YOUR TASK: Write out each record exactly and skip every image.

Dataset records:
· · ·

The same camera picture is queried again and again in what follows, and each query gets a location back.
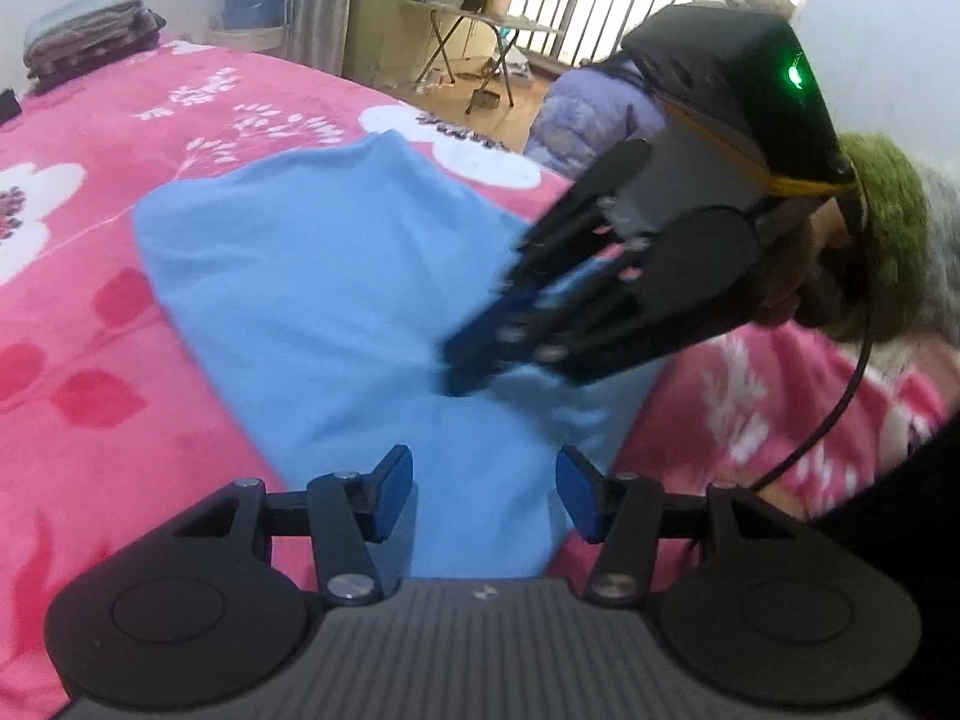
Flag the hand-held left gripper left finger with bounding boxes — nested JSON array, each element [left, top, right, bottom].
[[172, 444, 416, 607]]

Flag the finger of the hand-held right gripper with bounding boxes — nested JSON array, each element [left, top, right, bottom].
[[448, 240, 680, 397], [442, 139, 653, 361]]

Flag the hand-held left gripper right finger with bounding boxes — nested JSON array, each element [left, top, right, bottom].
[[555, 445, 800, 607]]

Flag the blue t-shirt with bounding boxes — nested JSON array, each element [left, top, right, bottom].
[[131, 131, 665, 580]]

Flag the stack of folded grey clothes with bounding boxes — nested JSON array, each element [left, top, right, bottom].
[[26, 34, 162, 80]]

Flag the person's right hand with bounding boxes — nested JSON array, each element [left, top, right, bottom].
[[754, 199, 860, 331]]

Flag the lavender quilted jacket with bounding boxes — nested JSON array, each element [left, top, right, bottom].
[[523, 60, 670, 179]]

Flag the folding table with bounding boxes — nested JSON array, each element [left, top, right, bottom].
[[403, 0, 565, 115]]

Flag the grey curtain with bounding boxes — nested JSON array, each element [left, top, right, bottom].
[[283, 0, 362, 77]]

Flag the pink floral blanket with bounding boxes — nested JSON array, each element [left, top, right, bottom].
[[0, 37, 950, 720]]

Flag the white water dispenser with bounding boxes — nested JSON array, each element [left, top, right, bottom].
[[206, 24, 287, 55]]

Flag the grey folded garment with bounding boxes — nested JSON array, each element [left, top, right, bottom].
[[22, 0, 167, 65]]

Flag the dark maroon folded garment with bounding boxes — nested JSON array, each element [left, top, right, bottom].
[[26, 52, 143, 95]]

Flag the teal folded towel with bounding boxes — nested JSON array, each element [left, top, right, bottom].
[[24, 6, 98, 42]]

· · ·

EXERCISE RESULT:
The same camera picture is queried again and again in what follows, and each query gets a location back.
Flag the hand-held left gripper left finger with bounding boxes — nested JSON array, each element [left, top, right, bottom].
[[172, 444, 416, 607]]

Flag the finger of the hand-held right gripper with bounding boxes — nested JSON array, each element [left, top, right, bottom].
[[448, 240, 680, 397], [442, 139, 653, 361]]

Flag the hand-held left gripper right finger with bounding boxes — nested JSON array, each element [left, top, right, bottom].
[[555, 445, 800, 607]]

Flag the blue t-shirt with bounding boxes — nested JSON array, each element [left, top, right, bottom].
[[131, 131, 665, 580]]

Flag the stack of folded grey clothes with bounding boxes — nested JSON array, each element [left, top, right, bottom].
[[26, 34, 162, 80]]

Flag the person's right hand with bounding boxes — nested JSON array, each element [left, top, right, bottom].
[[754, 199, 860, 331]]

Flag the lavender quilted jacket with bounding boxes — nested JSON array, each element [left, top, right, bottom].
[[523, 60, 670, 179]]

Flag the folding table with bounding boxes — nested JSON array, each element [left, top, right, bottom].
[[403, 0, 565, 115]]

Flag the grey curtain with bounding boxes — nested JSON array, each element [left, top, right, bottom].
[[283, 0, 362, 77]]

Flag the pink floral blanket with bounding boxes — nested JSON array, each element [left, top, right, bottom].
[[0, 37, 950, 720]]

Flag the white water dispenser with bounding boxes — nested JSON array, each element [left, top, right, bottom].
[[206, 24, 287, 55]]

Flag the grey folded garment with bounding boxes — nested JSON array, each element [left, top, right, bottom].
[[22, 0, 167, 65]]

Flag the dark maroon folded garment with bounding boxes — nested JSON array, each element [left, top, right, bottom].
[[26, 52, 143, 95]]

Flag the teal folded towel with bounding boxes — nested JSON array, each element [left, top, right, bottom].
[[24, 6, 98, 42]]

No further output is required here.